These articles were published in the Spectacular Slovakia travel guide, published annually by The Slovak Spectator since 1996. The latest editions can be obtained from our online shop.

Tatras Too High? Hike the Fatras

The High Tatras are stunningly beautiful, but they're also extremely challenging and packed with outdoor enthusiasts. For hikers looking for an easier, calmer experience, the Veľká Fatra and Malá Fatra ranges may be the way forward. These beautiful ranges, heavily forested and marked by jagged limestone peaks, are not nearly as steep or popular as the Tatras.

Veľká Fatra

Some of the best hiking trails around the Veľká Fatra start in the idyllic village of Blatnica. This is one of those wonderful old Slovak villages with wooden cottage and a handsome mountain spring that runs right through the centre. Accommodations run from several pensions at the edge of the village to a campground about 1 kilometre to the south. The pensions stock copies of the Veľká Fatra hiking map, which you'll need.

From here, you can head into one of two valleys that make dramatic walks into the Fatras: Gaderská Dolina and Blatnická Dolina. Both are gentle hikes, lasting around six or seven hours, that include wonderful mountain views as well as many impressive rock formations. The Blatnická Dolina hike takes you past a 13th century castle. Both hikes terminate at the foot of the Krížna Peak (1547 metres), where you'll find a fine chata (cottage with rooms for rent). One worthwhile option would be to hike from Blatnica through one of the valleys, stay the night at the chata, and return via the other.

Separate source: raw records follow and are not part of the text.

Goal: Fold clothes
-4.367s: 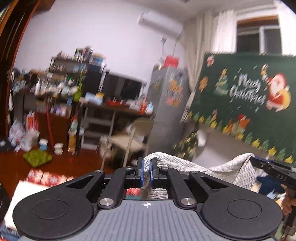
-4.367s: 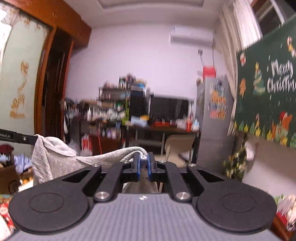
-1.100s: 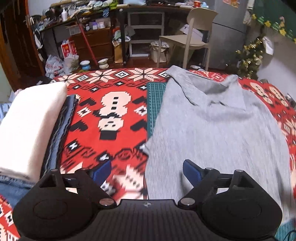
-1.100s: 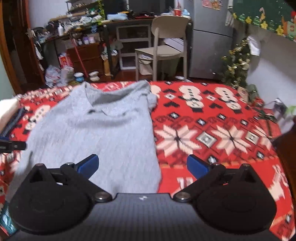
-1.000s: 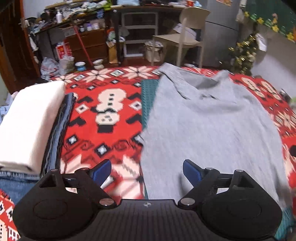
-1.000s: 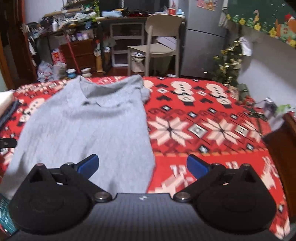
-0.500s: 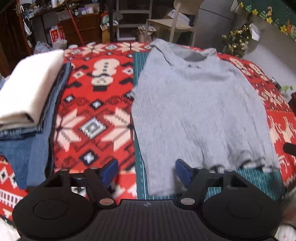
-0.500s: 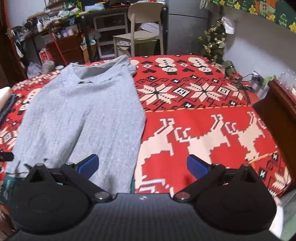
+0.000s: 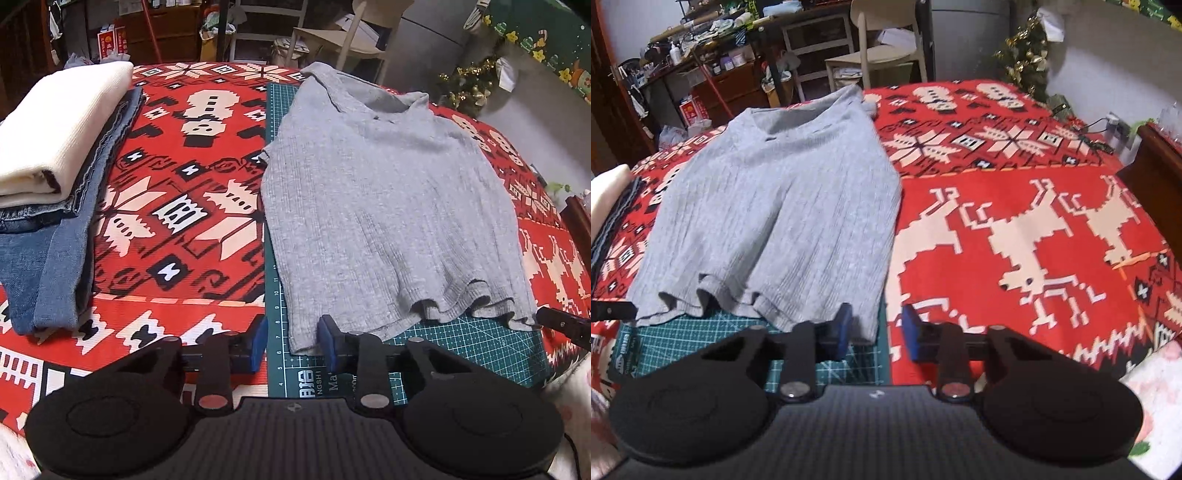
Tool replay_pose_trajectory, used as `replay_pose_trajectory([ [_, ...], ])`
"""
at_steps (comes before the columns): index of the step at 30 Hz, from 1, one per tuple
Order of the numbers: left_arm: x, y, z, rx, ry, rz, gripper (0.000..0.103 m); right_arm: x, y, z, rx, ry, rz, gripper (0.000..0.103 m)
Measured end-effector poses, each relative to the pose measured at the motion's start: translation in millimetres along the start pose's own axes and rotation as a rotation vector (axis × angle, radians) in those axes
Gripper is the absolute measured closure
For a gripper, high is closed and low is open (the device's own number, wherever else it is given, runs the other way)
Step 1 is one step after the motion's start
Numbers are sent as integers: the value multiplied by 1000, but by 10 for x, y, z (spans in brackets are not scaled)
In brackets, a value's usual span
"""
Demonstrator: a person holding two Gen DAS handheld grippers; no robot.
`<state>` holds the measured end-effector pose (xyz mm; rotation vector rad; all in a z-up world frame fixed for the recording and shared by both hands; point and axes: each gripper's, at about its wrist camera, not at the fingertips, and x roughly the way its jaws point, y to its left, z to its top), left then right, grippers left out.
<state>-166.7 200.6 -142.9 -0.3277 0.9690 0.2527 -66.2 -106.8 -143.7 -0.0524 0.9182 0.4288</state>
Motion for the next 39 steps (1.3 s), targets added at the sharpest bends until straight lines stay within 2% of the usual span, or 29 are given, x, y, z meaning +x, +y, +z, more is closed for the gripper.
replay_pose_trajectory([
  [3,-1,-54,-16,44,-11,31,79,30,61,-12,-22,13,9,80],
  [5,-4,-102,-34,85,-30,58,86,58,114,-21,-45,25,12,92],
  [6,-1,-124,-34,107,-32,56,97,69,136,-26,-57,26,4,92],
  [8,3,-174,-37,148,-34,69,97,70,169,-13,-84,27,-10,101],
  [13,-54,-184,-39,194,-33,141,100,62,26,86,-67,64,-84,102],
  [20,-284,23,-109,148,0,122,100,-38,-333,130,15,116,-136,102],
  [23,-270,75,-167,137,34,129,100,-50,-444,98,43,139,-156,102],
  [25,-245,96,-201,134,58,137,100,-49,-481,79,41,154,-178,102],
  [29,-249,80,-224,150,56,137,99,-69,-465,70,29,155,-186,102],
  [33,-298,109,-191,120,35,100,90,-124,-473,90,35,128,-139,100],
  [35,-348,130,-172,102,9,97,80,-171,-483,117,32,104,-139,95],
  [36,-371,141,-161,91,-5,99,69,-185,-495,133,29,94,-144,92],
  [37,-392,148,-145,81,-17,100,65,-201,-519,145,33,86,-145,89],
  [39,-431,156,-101,60,-35,95,64,-217,-583,171,52,71,-141,83],
])
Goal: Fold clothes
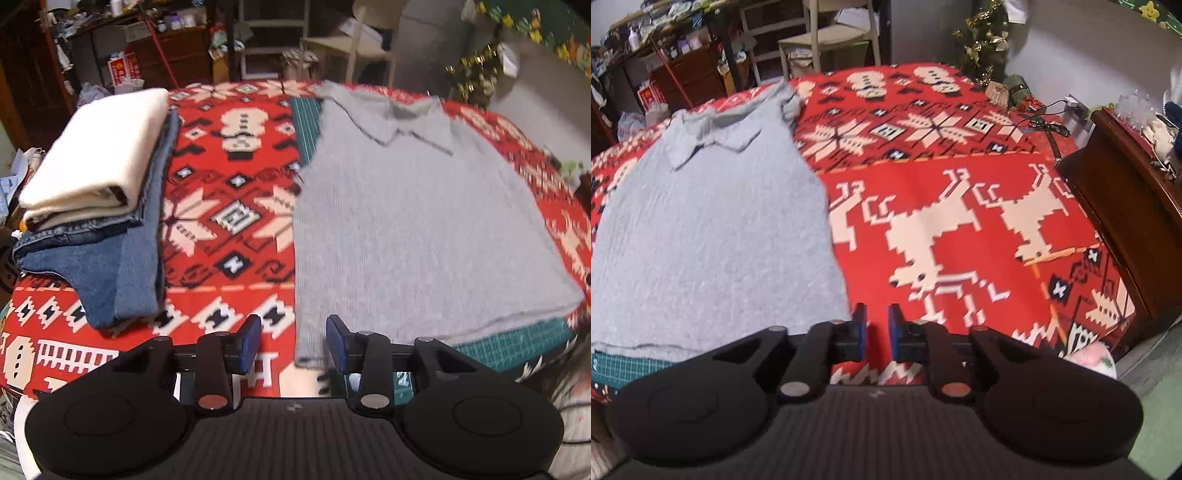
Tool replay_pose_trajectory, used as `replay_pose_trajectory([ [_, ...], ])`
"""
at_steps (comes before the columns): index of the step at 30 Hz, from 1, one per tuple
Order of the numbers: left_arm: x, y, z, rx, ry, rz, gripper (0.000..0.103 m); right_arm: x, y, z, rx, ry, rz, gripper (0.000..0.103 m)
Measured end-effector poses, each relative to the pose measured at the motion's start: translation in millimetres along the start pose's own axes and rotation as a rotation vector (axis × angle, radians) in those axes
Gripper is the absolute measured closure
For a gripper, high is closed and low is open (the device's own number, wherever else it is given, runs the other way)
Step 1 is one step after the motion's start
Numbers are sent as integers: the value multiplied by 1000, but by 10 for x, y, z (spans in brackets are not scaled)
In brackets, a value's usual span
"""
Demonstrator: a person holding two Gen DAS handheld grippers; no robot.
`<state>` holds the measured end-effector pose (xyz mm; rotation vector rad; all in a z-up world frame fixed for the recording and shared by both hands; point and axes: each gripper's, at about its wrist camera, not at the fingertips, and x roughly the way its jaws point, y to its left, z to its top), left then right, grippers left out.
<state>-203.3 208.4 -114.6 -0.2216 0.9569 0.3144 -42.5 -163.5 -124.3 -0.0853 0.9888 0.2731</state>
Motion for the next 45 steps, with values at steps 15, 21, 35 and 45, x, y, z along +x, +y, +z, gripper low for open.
replay_pose_trajectory([
  [15,422,-637,668,84,-50,-18,37,341,16,568,-154,-111,37,22],
  [21,742,-968,950,144,-44,-117,33,541,66,896,-216,-151,58,17],
  [35,1067,-1663,1499,172,-104,-241,32,1011,-15,1364,-272,-203,128,1],
  [45,1356,-2160,1929,91,-19,-409,41,1132,-177,1649,-183,-175,190,18],
])
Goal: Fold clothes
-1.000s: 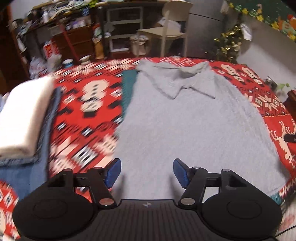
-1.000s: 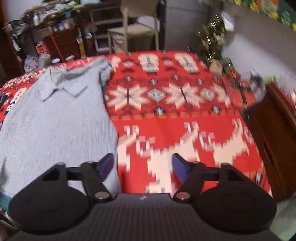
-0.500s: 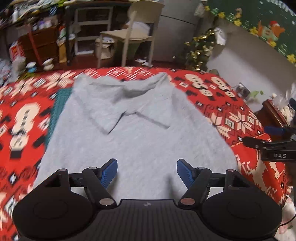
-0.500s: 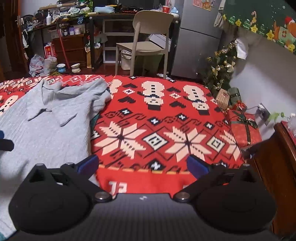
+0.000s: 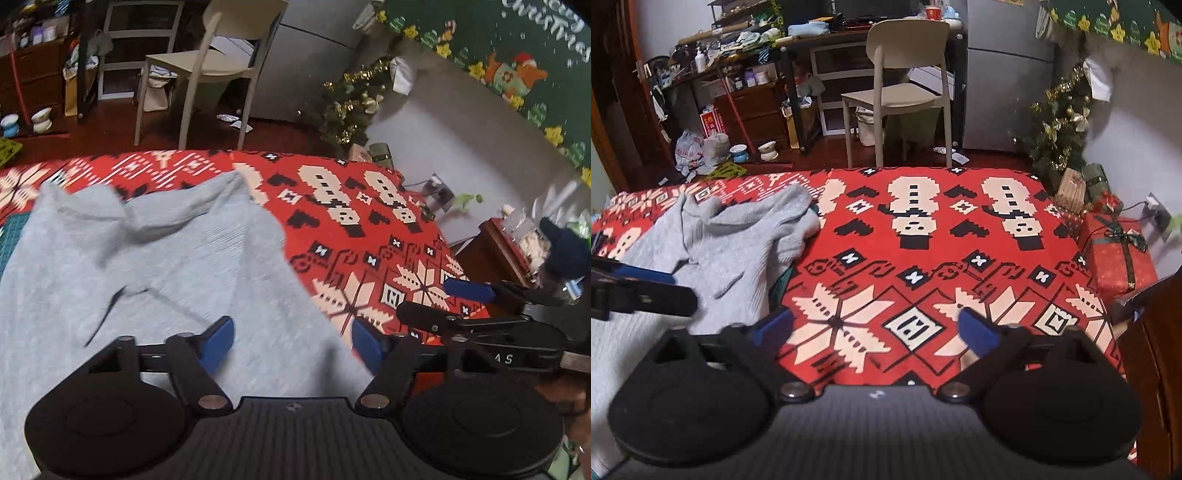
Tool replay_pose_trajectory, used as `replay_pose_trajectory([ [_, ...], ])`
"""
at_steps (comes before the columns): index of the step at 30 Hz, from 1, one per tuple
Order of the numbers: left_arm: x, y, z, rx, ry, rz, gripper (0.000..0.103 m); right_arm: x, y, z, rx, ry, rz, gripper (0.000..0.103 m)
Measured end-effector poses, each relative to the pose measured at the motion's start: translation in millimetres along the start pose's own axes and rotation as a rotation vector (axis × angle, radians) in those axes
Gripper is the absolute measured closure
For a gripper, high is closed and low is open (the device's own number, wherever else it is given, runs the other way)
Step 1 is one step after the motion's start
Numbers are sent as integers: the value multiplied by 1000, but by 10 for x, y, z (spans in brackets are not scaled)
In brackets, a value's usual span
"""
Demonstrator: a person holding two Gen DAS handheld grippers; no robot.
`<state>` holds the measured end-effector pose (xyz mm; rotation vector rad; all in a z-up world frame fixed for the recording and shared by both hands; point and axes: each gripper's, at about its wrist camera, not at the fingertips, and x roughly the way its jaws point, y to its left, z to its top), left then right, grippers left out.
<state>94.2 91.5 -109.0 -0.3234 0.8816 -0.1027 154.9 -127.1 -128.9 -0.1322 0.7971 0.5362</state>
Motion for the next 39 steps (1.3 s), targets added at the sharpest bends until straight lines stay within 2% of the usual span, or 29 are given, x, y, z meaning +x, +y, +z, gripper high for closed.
replay_pose_trajectory([
  [3,156,-192,73,29,19,48,41,-8,-58,22,27,3,-13,21],
  [6,294,-333,122,51,40,107,41,-11,-106,18,43,10,-14,29],
  [8,349,-317,108,62,56,161,49,4,-118,13,54,19,-8,36],
  [9,360,-288,96,61,61,188,62,12,-124,11,59,24,-5,36],
  [10,342,-225,79,47,60,199,70,18,-133,13,69,28,2,36],
  [12,270,-65,33,7,59,178,73,25,-121,20,84,30,30,36],
  [13,238,19,1,-6,61,179,79,34,-108,27,86,31,41,36],
  [16,175,197,-91,-22,72,212,90,113,-19,55,79,41,68,36],
  [21,51,540,-240,-110,74,228,91,231,180,98,98,55,133,40],
  [22,24,576,-247,-130,73,221,91,259,219,98,110,59,157,48],
  [23,-4,592,-249,-143,72,210,91,295,266,94,115,66,177,65],
  [24,-33,589,-247,-146,67,199,91,342,310,88,110,79,179,74],
  [25,-61,583,-246,-142,61,189,91,392,351,81,101,94,175,89],
  [26,-94,571,-250,-132,55,183,91,446,402,68,81,110,156,94],
  [28,-170,563,-264,-112,39,179,91,500,477,37,44,130,129,95],
  [39,-458,826,-376,-181,-4,161,91,388,922,-71,-4,136,290,92],
])
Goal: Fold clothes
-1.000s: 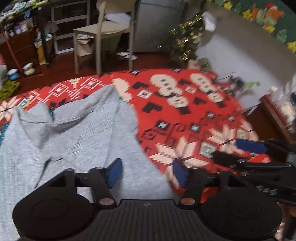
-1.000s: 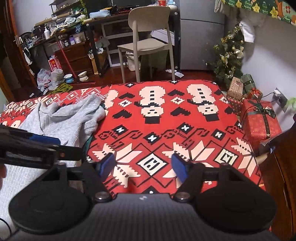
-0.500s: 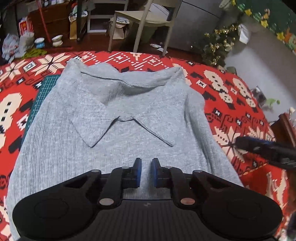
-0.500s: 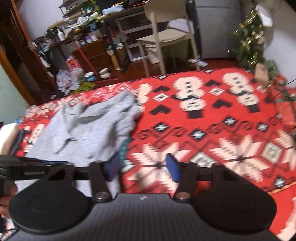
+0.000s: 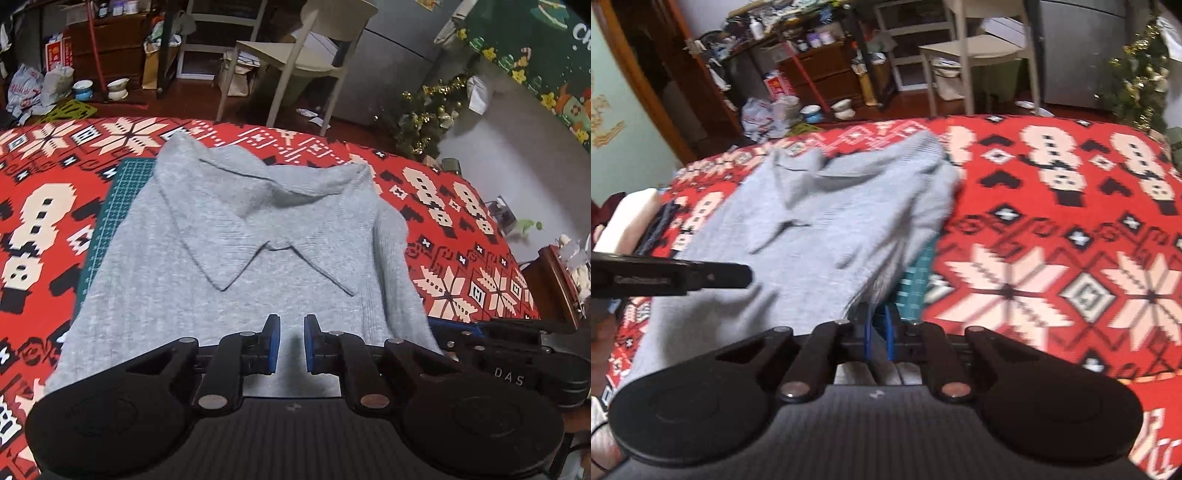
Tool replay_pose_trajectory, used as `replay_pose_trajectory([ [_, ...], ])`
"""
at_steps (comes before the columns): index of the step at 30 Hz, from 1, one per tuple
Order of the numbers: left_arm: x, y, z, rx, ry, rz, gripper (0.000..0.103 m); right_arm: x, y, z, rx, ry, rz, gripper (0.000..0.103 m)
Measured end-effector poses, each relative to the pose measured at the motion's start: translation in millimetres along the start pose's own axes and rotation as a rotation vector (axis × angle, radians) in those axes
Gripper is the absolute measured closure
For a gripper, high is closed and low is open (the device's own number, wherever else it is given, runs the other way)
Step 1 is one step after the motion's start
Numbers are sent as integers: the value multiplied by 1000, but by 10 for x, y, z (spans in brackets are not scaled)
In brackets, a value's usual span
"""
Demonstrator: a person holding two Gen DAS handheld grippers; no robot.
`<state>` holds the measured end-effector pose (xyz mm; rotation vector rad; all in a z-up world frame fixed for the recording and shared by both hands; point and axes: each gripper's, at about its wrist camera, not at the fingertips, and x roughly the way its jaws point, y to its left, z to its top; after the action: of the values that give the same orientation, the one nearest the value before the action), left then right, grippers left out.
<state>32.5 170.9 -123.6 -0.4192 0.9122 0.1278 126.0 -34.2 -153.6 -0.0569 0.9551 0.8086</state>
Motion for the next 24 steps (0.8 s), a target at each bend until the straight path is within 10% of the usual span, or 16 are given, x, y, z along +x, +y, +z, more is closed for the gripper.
replay_pose_trajectory([
  [17,-59,273,-129,-53,21,-25,90,311,132,38,141,-59,-61,79],
  [20,-56,295,-146,-68,33,-55,90,346,154,51,128,-59,-57,101],
  [24,-61,303,-161,-66,39,-79,90,282,148,68,97,-59,-79,102],
])
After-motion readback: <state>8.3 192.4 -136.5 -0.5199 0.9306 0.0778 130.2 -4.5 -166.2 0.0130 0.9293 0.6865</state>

Another option is to use the grimly industrial - yet heavily historical - town of Martin (see regional section) as a base. From here, head to the tiny village of Necpaly, just southeast of Martin, and hike up Necpalská Dolina to Borisov peak (1510 metres). Here, you'll find another chata, this one offering only the most basic of accommodations.

Malá Fatra

The Malá Vatra mountain range is cut in two by the Váh River and the highway that runs between Žilina and Martin. The first thing to do is stop in Žilina for a Malá Fatra hiking map. Many hikers and campers use Žilina §as a base for their ventures into the Malá Fatra's trails.

For the western half of the Fatras, camping enthusiasts might consider using the village of Porubka, 10 kilometres south of Žilina, as a base. Just on the outskirts of the village there's a dramatic camping ground called Slnečné Skaly, plunked down amid a cluster of jagged pinnacles. From here, you can walk a few kilometres north, along a green trail, to the ruined castle Lietavský Hrad; or take the same green trail a few kilometres south to the spa village Rajecké Teplice, which has an outdoor public pool in addition to the Aphrodite, perhaps Slovakia's most tourist-friendly spa.

Rock-climbing enthusiasts will want to consider walking about 15 kilometres west of Slnečné Skaly to Súľovské Skaly, which boasts some truly odd-shaped rock formations. Also in this area you'll find another castle ruin, this one called Súľovský Hrad.

The eastern half of the Malá Fatra range - also known as the Kriváňska Fatra - boasts what many consider Slovakia's most beautiful valley, the Vrátna Dolina. It lies at the centre of the Malá Fatra National Park. The place to start is the village of Vrátna, where you'll find a nice, hostel-style chata, and more importantly, a chair lift. This takes you to a high plateau between two great peaks - the Veľký Kriváň (1709 metres) and the Chleb (1647 metres). From here, you can follow the hordes of tourists about a half hour up either peak, where the views are magnificent. Or, using a trail map, you can choose any number of more secluded hikes.

- Tom Philpott

These articles and related information were published in Spectacular Slovakia 2003.